The drones and Ivy looked at one another and laughed.
“I don’t know why you’re laughing, Ivy,” Aimee said. “That was a real ‘star’ move up there on stage at assembly yesterday…”
Ivy looked instantly embarrassed. She smoothed down her skirt as if she were remembering what had happened up there at MUD.
“Hey, what’s going on over here?” Drew asked. He had appeared, wearing a black magician’s cape, carrying a top hat and wand. “You’re going to miss my show.”
Ivy and the drones finally backed away, rolling their eyes.
The rest of Drew’s party was fun and games, and a spectacle—as usual. A couple of the clowns did an acrobatic act, jumping around on a trampoline. After they finished, the party guests got a turn on the trampoline, too.
Madison, Fiona, Aimee, Madhur, and Lindsay decided to jump at the same time, holding hands. At one point, Fiona’s knees locked. It was a chain reaction: the five friends tumbled down at the same time.
“Attention!” Mrs. Maxwell’s voice boomed across the lawn. “Time for lunch, kids!”
Madison and the others hopped off the trampoline and headed for a large tent set up at the side of the Maxwell lawn. On a pair of tables was a buffet fit for a king, queen, and half of an entire kingdom: hamburgers, hot dogs, fifteen kinds of salad, fresh fruit, rolls, cookies, and much more. Eyes and mouths watered at the sight of the spread. Kids dived in with forks, spoons, and fingers. Just when it seemed as if Mrs. Maxwell had served up more than anyone could have dreamed, a couple of clowns rolled onto the lawn with a cart, to make personalized ice-cream sundaes.
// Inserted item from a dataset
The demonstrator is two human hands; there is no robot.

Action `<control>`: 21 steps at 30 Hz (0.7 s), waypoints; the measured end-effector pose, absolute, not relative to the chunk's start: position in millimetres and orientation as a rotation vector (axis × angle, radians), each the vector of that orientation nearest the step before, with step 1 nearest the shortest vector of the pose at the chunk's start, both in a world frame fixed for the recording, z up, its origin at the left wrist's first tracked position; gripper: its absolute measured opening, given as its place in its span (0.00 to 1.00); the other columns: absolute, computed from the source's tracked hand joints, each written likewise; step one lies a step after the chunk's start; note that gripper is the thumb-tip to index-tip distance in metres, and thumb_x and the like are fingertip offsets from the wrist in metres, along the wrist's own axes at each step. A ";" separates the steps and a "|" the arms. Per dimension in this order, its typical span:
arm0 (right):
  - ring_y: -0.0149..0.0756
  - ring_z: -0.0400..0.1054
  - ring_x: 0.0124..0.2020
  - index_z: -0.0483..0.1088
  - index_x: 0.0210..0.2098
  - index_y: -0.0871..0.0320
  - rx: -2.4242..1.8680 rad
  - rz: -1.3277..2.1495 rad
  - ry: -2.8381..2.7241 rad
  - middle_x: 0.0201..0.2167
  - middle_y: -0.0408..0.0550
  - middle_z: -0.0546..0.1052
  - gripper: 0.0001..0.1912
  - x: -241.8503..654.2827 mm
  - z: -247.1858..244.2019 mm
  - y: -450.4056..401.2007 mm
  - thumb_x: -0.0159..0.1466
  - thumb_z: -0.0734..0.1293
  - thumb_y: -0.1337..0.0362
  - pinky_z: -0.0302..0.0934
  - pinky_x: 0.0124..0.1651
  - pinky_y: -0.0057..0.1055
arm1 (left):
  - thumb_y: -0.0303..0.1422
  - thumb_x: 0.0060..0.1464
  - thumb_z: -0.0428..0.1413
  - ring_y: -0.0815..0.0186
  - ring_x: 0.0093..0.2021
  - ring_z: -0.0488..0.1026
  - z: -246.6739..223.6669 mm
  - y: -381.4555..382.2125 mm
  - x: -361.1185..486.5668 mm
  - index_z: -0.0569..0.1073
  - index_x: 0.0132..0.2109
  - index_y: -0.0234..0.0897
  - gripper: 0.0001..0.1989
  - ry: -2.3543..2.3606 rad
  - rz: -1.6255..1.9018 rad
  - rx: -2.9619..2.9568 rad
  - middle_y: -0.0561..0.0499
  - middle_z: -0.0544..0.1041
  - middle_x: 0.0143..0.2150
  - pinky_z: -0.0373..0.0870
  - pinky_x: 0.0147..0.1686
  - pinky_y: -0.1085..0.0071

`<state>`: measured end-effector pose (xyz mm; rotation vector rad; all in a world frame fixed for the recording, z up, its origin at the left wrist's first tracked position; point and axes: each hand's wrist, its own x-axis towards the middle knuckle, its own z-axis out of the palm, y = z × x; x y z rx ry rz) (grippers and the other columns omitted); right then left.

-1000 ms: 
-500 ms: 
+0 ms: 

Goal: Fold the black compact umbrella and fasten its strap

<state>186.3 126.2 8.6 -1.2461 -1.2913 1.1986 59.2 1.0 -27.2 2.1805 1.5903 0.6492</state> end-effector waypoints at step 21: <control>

“Check it out!” Drew said. “It’s a portable Freeze Palace!” he cried, referring to their favorite icecream spot in Far Hills.
Kids clambered for the hot-fudge brownie blast and cookies-and-cream explosion, two special recipes prepared expressly for the seventh-grade grads. Madison noticed that Ivy and the drones stayed as far away from her as possible.
Music blared from speakers on the Maxwell patio; the party went a lot longer than anyone expected.
Mrs. Maxwell didn’t seem to mind one bit. She floated from one group of kids to the next, serving more cans of soda and little bags of popcorn. Everyone was getting stuffed.
And it was getting late. The clock said five o’clock.
Madison and Hart had found time to hang out together more after their big talk, but neither of them mentioned Hart’s moving again.
That was a very good thing.
Madison knew that once the idea of Hart’s leaving really sank in, she would turn into a waterworks—and she certainly didn’t want to do it there in front of the whole ex-seventh-grade class. She would have to save all her tears and also her goodbyes for much later, over the phone, in person, and via e-mail. She’d think of a million other ways to tell Hart how much she would miss him. After all, who would call her Finnster from then on?
“Hey, Maddie.” Aimee came up beside Madison as they were all getting ready to leave Drew’s house. “I was thinking maybe you could come up on the roof with me. Fiona said she’d come, too.”
“What about Lindsay and Madhur?”
“They have to go home with their parents,” Aimee explained.
“So, it’s just the three of us?” Madison asked.
“The original musketeers,” Aimee said, spinning around with a savvy dance move on the grass. She really could twirl anywhere.
Fiona’s dad picked them up in front of the mansion. Chet didn’t go back with them, though. He’d decided to head over to Egg’s to play video games for a couple of hours and eat dinner with Egg’s family.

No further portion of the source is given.